### What to work on:
Every line below that includes the word "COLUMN" needs to be copied.

### Supplied material:
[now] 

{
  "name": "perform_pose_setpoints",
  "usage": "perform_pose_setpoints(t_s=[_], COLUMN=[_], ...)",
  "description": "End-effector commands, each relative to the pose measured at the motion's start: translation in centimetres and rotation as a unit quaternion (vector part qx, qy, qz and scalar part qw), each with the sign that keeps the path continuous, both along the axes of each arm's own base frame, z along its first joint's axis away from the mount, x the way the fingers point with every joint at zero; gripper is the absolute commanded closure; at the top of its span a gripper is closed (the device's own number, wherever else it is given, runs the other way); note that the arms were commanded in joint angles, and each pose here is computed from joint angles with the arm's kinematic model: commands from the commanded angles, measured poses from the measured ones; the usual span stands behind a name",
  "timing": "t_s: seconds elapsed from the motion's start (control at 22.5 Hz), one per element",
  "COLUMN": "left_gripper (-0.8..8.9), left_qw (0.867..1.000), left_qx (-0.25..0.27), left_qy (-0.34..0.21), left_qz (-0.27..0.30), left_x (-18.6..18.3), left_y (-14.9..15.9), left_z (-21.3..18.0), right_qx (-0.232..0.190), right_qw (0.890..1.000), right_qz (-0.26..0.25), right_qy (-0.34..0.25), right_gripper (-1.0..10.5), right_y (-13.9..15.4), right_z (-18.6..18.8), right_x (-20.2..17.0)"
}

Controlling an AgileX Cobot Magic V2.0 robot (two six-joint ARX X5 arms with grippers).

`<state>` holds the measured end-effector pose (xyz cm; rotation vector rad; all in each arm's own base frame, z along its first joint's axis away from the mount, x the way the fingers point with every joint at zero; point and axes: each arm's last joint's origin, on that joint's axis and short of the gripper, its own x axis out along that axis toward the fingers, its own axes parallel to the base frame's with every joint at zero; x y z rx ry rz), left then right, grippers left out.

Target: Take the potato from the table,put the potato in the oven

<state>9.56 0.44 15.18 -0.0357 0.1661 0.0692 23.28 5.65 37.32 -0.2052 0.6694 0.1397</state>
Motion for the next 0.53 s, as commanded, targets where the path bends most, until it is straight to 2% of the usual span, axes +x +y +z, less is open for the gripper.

### Solution to this exercise:
  "usage": "perform_pose_setpoints(t_s=[_], COLUMN=[_], ...)",
  "COLUMN": "left_gripper (-0.8..8.9), left_qw (0.867..1.000), left_qx (-0.25..0.27), left_qy (-0.34..0.21), left_qz (-0.27..0.30), left_x (-18.6..18.3), left_y (-14.9..15.9), left_z (-21.3..18.0), right_qx (-0.232..0.190), right_qw (0.890..1.000), right_qz (-0.26..0.25), right_qy (-0.34..0.25), right_gripper (-1.0..10.5), right_y (-13.9..15.4), right_z (-18.6..18.8), right_x (-20.2..17.0)"

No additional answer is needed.